Потянулись часы страха с передышками. Мой сотоварищ не храпел. Шум и вопли, долетавшие из леса, мешали мне слышать его дыхание. Имя Робинзон так неотступно гвоздило у меня в голове, что в конце концов там ожили знакомые мне фигура, походка, даже голос. И в миг, когда я собирался по-настоящему нырнуть в сон, передо мной отчетливо встал весь человек: я поймал – не себя самого, понятное дело, а воспоминание о нем, Робинзоне из Нуарсер-сюр-ла-Лис в далекой Фландрии, с которым я крался по краю ночи, когда мы искали в ней лазейку для бегства от войны, и которого я еще раз встретил в Париже. Годы разом промелькнули передо мной. Догадка далась мне трудно: я же долго болел головой. Теперь, когда я понял, что все вспомнил, мне было уже не совладать с собой: я окончательно сдрейфил. Узнал ли он меня? Как бы то ни было, он мог рассчитывать на мое молчание, мое соучастие.

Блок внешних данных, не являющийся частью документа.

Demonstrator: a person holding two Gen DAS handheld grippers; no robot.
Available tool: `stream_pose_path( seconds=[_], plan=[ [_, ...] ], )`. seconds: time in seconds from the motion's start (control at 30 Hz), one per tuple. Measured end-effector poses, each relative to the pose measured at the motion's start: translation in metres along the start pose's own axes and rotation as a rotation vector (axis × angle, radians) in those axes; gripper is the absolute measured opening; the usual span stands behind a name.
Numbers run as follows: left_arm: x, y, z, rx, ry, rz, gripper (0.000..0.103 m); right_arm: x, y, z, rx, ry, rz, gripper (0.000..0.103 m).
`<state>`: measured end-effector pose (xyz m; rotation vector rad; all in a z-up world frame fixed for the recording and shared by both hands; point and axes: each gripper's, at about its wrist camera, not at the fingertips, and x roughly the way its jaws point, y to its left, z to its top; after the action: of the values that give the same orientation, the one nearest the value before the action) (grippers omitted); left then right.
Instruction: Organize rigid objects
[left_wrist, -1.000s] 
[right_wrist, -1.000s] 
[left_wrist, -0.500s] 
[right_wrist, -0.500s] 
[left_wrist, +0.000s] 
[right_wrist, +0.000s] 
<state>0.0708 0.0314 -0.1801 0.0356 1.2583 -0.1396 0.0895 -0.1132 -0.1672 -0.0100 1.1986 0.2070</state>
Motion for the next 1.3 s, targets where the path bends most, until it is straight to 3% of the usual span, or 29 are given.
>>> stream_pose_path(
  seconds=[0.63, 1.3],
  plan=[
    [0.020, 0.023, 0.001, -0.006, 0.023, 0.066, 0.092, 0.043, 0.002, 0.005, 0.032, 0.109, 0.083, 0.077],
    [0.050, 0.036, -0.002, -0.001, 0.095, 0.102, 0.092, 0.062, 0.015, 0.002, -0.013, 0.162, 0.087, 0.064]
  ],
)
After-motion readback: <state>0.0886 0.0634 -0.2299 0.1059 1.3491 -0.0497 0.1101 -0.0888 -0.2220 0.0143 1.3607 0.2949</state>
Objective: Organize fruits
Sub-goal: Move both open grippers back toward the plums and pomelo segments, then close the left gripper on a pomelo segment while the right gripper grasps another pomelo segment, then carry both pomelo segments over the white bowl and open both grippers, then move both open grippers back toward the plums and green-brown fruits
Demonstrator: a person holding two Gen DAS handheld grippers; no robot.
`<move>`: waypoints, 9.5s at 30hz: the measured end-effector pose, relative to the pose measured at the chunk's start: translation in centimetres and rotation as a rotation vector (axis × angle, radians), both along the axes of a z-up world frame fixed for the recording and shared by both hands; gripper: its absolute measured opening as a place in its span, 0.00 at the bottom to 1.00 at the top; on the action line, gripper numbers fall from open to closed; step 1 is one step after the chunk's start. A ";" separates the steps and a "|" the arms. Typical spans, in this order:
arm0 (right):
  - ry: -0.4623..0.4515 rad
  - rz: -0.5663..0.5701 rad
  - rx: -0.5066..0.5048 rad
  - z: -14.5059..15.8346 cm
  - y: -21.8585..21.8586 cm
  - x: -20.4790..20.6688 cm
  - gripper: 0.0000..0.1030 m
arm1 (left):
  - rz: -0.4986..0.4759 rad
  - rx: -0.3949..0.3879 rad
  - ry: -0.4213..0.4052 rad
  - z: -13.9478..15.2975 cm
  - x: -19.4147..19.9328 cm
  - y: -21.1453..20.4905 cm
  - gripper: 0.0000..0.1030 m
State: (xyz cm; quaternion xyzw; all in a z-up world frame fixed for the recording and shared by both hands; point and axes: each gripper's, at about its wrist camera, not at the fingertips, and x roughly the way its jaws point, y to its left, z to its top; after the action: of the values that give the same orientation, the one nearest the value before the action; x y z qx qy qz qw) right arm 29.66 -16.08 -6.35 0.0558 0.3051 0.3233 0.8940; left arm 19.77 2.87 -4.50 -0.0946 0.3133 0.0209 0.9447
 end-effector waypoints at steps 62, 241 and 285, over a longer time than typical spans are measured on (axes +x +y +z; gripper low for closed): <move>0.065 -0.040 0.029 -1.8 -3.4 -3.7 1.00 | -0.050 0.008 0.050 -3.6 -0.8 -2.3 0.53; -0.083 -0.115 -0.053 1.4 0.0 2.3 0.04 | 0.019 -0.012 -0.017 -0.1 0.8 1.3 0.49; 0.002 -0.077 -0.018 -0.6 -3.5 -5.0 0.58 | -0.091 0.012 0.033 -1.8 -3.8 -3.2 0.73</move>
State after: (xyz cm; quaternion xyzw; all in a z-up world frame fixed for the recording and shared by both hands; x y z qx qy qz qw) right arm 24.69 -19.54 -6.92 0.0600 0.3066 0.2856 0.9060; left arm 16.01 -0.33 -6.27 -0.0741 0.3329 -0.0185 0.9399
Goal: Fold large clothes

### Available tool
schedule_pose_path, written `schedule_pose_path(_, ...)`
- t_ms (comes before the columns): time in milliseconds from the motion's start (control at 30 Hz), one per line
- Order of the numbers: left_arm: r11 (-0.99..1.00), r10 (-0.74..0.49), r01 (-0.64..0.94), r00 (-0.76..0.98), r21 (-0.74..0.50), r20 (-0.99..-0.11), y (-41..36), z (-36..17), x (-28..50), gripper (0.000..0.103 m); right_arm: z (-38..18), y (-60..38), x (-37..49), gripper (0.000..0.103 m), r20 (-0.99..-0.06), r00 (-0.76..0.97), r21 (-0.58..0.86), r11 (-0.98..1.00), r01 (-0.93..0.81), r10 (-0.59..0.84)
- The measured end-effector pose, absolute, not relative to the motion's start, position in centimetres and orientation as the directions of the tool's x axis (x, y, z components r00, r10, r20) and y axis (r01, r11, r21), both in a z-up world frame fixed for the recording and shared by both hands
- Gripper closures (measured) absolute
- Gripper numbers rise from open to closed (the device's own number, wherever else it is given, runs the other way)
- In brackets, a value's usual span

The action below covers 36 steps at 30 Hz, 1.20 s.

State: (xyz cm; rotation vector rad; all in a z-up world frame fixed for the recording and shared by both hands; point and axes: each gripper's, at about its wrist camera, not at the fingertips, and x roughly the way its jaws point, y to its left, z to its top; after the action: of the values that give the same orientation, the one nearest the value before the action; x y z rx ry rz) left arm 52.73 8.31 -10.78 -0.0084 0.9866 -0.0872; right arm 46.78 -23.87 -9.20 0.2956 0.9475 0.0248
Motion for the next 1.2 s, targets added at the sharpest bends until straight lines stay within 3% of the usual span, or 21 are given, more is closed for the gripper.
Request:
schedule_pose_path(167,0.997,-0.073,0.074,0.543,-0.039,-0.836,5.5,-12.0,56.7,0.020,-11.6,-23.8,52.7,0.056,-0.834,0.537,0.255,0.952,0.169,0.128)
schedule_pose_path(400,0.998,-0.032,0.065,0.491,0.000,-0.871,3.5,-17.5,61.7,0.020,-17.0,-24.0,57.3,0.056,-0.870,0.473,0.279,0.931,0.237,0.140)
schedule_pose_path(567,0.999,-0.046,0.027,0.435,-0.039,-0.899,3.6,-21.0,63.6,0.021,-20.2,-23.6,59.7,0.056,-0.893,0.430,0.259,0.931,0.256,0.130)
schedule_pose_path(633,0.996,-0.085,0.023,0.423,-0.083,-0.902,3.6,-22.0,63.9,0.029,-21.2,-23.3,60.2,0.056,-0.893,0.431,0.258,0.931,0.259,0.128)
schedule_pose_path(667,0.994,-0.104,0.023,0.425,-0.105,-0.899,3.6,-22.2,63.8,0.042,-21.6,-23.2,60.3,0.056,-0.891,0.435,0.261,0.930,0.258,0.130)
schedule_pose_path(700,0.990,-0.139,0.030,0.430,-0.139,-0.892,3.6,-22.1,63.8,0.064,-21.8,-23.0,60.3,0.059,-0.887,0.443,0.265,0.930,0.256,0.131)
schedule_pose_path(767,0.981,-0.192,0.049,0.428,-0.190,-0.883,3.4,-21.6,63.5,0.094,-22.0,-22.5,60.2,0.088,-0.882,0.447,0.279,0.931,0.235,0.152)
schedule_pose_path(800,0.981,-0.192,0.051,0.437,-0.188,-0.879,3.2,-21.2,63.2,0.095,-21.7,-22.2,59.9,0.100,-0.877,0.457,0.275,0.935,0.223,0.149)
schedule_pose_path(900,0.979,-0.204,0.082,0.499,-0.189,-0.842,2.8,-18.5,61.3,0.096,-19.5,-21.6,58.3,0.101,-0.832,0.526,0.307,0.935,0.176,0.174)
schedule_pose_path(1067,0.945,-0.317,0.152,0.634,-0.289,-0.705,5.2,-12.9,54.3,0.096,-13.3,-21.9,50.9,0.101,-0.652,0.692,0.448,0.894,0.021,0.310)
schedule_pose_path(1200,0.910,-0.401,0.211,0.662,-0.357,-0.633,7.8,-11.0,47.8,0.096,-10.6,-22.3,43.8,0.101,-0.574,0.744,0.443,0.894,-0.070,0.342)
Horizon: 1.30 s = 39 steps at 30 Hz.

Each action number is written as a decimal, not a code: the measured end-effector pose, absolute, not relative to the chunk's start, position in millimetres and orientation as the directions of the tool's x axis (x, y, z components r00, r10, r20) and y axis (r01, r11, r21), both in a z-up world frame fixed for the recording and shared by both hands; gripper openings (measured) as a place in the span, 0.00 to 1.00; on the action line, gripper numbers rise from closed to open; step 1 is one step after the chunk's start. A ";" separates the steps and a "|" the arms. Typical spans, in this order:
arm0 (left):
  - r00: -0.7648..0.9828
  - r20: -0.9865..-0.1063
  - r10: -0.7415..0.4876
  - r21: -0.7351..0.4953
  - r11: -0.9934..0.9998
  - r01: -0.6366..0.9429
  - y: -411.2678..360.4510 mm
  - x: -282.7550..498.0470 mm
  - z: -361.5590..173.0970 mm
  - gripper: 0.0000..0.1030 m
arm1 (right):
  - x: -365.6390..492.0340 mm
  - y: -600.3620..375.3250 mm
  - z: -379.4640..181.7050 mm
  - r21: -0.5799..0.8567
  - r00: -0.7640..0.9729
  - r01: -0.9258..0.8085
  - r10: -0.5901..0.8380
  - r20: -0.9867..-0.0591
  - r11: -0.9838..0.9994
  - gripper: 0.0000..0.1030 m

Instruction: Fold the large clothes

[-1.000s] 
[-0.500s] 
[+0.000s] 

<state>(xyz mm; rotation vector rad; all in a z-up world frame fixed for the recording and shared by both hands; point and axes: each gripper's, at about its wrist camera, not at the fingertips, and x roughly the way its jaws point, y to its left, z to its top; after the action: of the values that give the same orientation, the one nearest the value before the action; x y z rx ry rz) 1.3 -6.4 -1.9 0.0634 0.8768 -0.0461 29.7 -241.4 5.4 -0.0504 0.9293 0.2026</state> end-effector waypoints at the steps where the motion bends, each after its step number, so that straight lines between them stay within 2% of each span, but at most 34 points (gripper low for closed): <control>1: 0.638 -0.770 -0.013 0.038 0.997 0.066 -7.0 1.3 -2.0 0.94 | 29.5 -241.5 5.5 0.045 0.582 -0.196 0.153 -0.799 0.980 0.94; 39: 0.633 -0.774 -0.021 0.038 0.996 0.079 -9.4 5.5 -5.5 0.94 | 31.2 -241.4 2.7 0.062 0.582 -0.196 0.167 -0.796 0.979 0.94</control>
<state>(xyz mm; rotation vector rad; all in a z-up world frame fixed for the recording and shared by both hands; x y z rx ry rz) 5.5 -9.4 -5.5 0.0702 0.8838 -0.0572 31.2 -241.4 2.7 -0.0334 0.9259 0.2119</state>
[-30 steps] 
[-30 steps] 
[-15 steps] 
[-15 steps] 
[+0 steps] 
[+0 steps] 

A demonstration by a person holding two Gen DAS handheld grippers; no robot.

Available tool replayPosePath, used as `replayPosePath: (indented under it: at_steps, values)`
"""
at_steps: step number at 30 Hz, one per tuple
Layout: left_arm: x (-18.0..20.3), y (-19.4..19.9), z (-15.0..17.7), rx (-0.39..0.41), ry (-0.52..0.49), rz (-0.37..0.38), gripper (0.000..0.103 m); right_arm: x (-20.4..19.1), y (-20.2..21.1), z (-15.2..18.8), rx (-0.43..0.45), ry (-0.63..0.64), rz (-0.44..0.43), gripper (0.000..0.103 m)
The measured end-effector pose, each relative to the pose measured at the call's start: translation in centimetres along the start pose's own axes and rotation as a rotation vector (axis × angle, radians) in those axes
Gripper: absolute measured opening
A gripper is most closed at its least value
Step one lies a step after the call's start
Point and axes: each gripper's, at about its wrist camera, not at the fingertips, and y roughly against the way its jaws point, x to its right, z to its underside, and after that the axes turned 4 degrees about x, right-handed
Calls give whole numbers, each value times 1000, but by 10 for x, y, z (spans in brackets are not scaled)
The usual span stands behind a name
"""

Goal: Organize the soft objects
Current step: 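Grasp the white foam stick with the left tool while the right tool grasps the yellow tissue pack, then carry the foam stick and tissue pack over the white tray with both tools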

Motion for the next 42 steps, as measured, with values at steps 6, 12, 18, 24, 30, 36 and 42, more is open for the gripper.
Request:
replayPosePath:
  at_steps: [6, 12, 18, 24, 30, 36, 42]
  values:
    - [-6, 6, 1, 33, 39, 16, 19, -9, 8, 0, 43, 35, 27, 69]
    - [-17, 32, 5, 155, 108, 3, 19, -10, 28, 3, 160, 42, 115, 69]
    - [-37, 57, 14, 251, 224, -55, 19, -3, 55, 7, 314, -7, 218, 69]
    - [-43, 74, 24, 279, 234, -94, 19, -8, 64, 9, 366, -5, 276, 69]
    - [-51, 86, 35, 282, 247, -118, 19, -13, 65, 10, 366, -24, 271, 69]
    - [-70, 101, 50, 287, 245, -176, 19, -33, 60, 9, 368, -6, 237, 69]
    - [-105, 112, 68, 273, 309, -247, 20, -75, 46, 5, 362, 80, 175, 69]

– Робинзон! Робинзон! – окликнул я радостно, словно собирался сообщить ему хорошую новость. – Эй, старина! Эй, Робинзон!
Никакого ответа.
С отчаянно бьющимся сердцем я встал, ожидая сволочного удара под дых. Ничего. Тогда, расхрабрившись, я рискнул наконец пройти в другой угол хижины, где – я сам это видел – он улегся спать. Там его не было.
Я дождался утра, время от времени зажигая спички. День ворвался ко мне вихрем света, а затем радостно ввалились негритянские слуги во всей своей беспредельной ненужности, если не считать того, что они принесли с собой веселье. Они уже пытались привить мне беззаботность. Напрасно я силился продуманными жестами втолковать им, как меня тревожит исчезновение Робинзона: это нисколько не мешало боям чихать на случившееся. Оно и правильно – безумие заниматься чем-нибудь, кроме того, что у тебя перед глазами. В конце концов, и меня больше всего расстраивала пропажа наличности из кассы! Но чтобы люди, укравшие деньги, возвращались – такое увидишь не часто. Это обстоятельство доказывало мне, что Робинзон вряд ли вернется убивать меня. Уже выигрыш!
Итак, теперь весь пейзаж принадлежал мне. Теперь я смогу, размечтался я, постоянно любоваться и поверхностью, и глубинами этой бескрайней зелени, этого океана красного, прослоенного желтым, расцвеченного белизной соли и, разумеется, восхитительного для тех, кто любит природу. Но я-то решительно ее не любил. Поэзия тропиков вызывала у меня тошноту. От здешних ансамблей меня воротило не меньше, чем от коробок консервированного тунца. Что ни говори, эти края всегда останутся страной москитов и леопардов. Каждому – свое место.
Я предпочел заняться хижиной и подправить ее на случай урагана, которого недолго ждать. Но и здесь мне пришлось довольно быстро отказаться от своей затеи с ремонтом жилья. То в нем, что еще уцелело, обрушиться могло, но ремонту не поддавалось; изглоданная всякой нечистью солома растрепалась, и из моего жилища не получился бы даже сносный общественный туалет.
Вяло пошатавшись утром по зарослям, я вынужденно возвращался к себе, падал и молчал. Виной тому было солнце. Вечно оно. В полдень все безмолвствует, все боится сгореть – для этого много не нужно. Травы, звери, люди – все раскалено. Полуденная апоплексия!